= Task goal =
Transcribe word for word the section of the records below that opens with the line containing "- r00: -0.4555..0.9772" and closes with the line containing "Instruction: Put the"; drop every picture.

*** Data supplied

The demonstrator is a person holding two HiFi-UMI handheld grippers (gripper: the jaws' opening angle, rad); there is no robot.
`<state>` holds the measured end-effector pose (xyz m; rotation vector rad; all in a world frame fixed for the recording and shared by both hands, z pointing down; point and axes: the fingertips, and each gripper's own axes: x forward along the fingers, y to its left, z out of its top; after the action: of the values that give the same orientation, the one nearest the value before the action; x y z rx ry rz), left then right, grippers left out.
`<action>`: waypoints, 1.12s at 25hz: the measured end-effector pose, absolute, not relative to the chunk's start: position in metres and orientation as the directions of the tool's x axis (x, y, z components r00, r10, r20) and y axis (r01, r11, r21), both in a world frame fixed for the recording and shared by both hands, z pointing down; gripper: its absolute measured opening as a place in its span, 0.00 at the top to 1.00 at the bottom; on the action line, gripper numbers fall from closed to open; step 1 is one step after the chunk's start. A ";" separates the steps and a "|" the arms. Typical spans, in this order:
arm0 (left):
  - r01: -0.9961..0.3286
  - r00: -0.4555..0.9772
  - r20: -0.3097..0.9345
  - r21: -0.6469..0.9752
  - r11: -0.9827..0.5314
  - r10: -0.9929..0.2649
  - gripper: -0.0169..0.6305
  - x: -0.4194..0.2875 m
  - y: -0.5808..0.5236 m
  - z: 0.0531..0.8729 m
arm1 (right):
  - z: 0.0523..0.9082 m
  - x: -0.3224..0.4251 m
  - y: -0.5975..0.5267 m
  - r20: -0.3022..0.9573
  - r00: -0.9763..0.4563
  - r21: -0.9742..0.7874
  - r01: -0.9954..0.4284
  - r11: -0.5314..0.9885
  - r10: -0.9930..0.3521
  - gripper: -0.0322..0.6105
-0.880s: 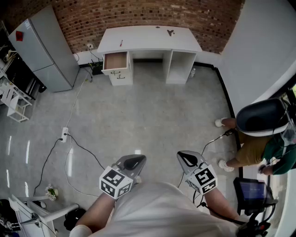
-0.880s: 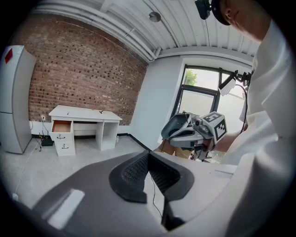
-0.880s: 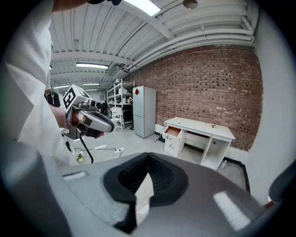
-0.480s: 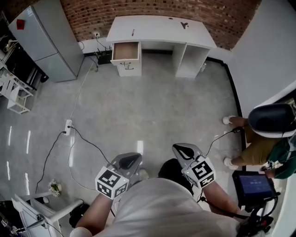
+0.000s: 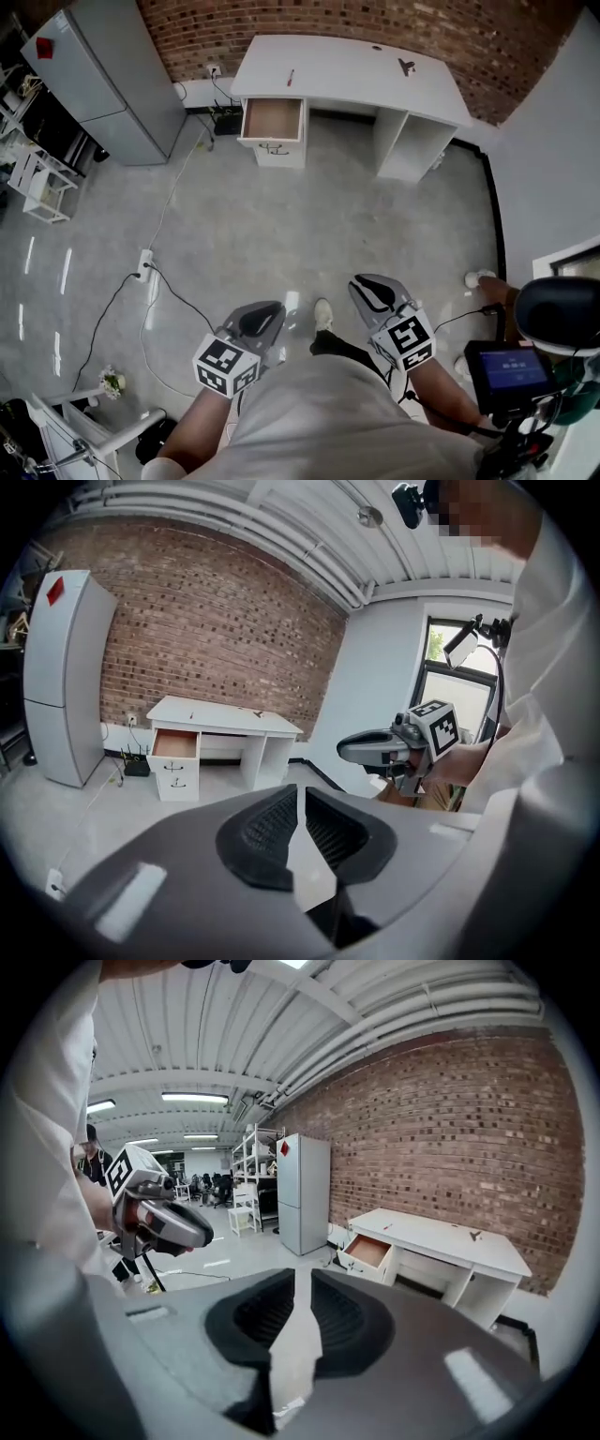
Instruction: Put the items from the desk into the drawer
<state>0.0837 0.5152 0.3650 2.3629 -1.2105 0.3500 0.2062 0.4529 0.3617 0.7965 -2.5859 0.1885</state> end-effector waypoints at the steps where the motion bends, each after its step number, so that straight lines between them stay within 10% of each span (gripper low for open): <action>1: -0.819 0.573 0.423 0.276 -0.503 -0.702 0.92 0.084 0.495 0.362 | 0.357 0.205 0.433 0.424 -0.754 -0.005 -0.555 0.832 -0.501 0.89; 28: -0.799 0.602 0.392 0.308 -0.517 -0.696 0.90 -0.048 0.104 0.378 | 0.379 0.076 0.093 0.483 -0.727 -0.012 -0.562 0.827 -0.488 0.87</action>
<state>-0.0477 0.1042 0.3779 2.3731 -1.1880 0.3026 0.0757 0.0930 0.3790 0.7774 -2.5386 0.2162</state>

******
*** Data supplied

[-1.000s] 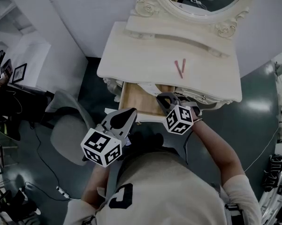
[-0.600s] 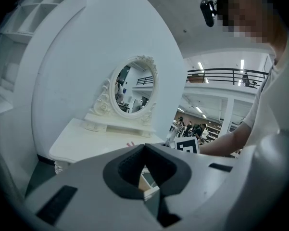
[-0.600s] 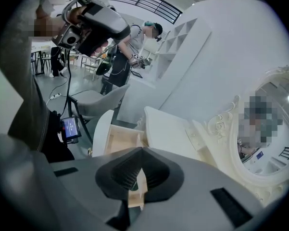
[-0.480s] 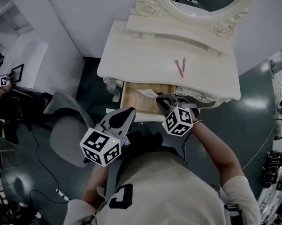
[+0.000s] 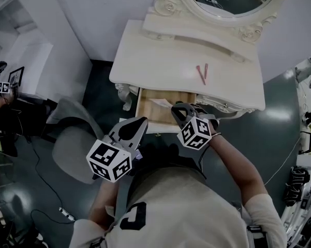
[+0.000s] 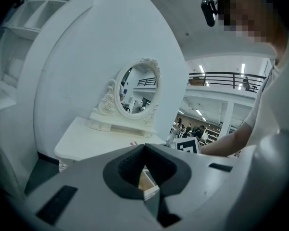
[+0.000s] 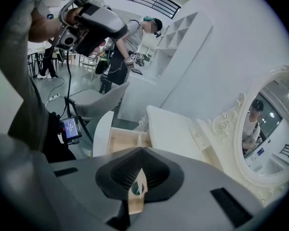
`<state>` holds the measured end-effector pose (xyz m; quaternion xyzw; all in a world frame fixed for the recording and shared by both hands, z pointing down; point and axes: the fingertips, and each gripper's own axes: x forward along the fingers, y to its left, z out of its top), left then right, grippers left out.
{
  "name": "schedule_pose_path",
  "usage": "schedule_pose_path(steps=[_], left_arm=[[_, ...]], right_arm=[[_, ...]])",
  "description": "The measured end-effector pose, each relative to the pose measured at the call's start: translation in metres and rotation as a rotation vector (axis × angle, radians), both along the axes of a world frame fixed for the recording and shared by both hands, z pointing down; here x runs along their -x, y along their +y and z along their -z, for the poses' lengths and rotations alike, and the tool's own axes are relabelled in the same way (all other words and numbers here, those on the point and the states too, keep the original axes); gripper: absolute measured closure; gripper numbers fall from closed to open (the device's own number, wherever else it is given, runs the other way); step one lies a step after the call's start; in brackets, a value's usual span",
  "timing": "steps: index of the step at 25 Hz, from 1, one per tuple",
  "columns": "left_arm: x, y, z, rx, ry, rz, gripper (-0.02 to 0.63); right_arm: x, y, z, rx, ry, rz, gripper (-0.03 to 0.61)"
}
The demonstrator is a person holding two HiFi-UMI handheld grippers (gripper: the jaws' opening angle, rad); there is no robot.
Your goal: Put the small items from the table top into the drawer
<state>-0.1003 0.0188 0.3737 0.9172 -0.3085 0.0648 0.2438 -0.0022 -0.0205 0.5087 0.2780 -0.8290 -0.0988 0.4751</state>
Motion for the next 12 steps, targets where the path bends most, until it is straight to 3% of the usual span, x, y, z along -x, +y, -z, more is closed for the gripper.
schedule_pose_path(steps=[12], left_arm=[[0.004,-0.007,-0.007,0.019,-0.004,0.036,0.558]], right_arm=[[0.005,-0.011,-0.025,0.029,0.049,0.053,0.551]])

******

= Exercise result =
  - r00: -0.4555..0.9772
  - r20: -0.3097..0.9345
  - r21: -0.6469..0.9752
  - r11: -0.9827..0.5314
  - r10: -0.9929..0.2649
  - gripper: -0.0169..0.6305
  - x: -0.4194..0.2875 m
  - y: -0.5808..0.5236 m
  - z: 0.0531..0.8729 m
arm1 (right):
  - z: 0.0523..0.9082 m
  - x: -0.3224..0.4251 m
  - y: -0.5975..0.5267 m
  - r20: -0.3022..0.9573
  - r00: -0.9763..0.4563
  - r21: -0.9742..0.7874
  - r01: -0.9954..0.4284
  - r11: -0.5314..0.9885
  - r10: -0.9930..0.3521
  - gripper: -0.0322..0.6105
-0.880s: 
-0.880s: 
-0.880s: 
-0.480s: 
+0.000s: 
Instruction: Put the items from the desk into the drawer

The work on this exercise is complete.